While storage is nice to have and all it's actually the unique behavior of storage events that we can use to our advantage. Every time data is added to the localStorage or sessionStorage an event is fired in all windows that are part of the same domain. So if we want to trigger an event we can simply save some data in localStorage and every other window that wants to respond can listen for the storage event.

localStorage.setItem("myEvent", params);
window.addEventListener("storage", function(event){
    case "myEvent": //do I care about event?
	  var params = event.newValue;
	  //do something with params
}, false);

Note: if using jQuery the data will be in the event.originalEvent. For example event.originalEvent.newValue and event.originalEvent.key

As to be expected there are some caveats. For starters IE10 sessionStorage is very quirky. Sometimes after setting an item, calling sessionStorage.getItem(key) on other windows brings the old values! Personally I've given up on sessionStorage and now only use localStorage.

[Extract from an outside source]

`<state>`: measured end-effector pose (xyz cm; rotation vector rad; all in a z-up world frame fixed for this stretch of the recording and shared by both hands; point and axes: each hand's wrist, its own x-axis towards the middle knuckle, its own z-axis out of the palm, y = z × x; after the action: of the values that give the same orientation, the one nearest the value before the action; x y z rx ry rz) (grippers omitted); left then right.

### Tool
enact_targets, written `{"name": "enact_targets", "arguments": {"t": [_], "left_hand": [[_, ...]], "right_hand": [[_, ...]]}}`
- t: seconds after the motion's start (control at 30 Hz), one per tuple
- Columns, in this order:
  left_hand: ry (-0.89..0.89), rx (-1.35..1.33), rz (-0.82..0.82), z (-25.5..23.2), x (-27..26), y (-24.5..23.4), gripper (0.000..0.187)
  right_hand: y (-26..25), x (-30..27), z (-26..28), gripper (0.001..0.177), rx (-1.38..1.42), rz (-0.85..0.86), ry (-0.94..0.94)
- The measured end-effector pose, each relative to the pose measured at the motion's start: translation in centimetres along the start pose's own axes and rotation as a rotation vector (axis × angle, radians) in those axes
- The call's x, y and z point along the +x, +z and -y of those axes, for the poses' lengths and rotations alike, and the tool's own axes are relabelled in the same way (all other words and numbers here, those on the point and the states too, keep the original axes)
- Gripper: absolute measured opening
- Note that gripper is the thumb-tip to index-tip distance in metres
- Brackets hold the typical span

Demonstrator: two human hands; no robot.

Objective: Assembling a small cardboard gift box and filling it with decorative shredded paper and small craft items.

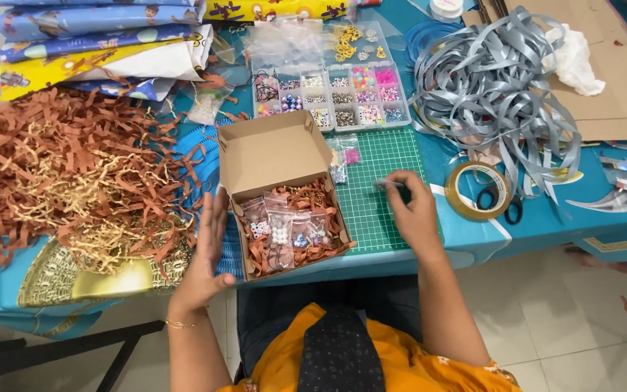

That decision will need to be reevaluated as the support improves. Also on some browsers the event only fires when a new value is different than the old value. So if you just want to trigger an event without params, or use the same params over again you will need to add a timestamp to your value object so that it ensures it's unique. Another caveat is that localStorage only saves strings. So all your objects need to be serialized using JSON.stringify(). On the other end the listeners will then need to deserialize the string back into an object. And finally IE11 has several weird bugs related to localStorage events. They just don't fire consistently! I've learned this the hard way :(





A newish HTML5 feature that lets windows send [post] messages between one another. Similar to direct communication the browser windows need a reference to the opened or opener window. With that reference in hand a message can be passed to the other windows. This method is a bit of a cross between direct communications method and the localStorage technique. It's similar to direct communication in that you need a reference to the window that you would like to communicate with. However, on a implementation level it's closer localStorage since you essentially create a message event that needs to be listened for. Here though, the message does not need to be serialized.

Unlike all the other options on the list this works cross-domain! However cross domain messaging turns out to be a mixed bag. While it's great if you need it can become a security concern for that same reason if not handled correctly. To mitigate the risks of cross domain snooping by evil frames when sending a message you can limit the domains that are capable of listening to your message.

var child = window.open("child.html");
child.postMessage({param: value}, "/"); //"/" limits to same domain
window.addEventListener("message", function(event){
  var params = event.data;
  //do something with params
}, false);

Note: if using jQuery the data will be in the event.originalEvent.data




All four methods have situations where they come in handy. Each have their own set of caveats. Unfortunately IE bugs put a damper of both direct communication and localStorage events.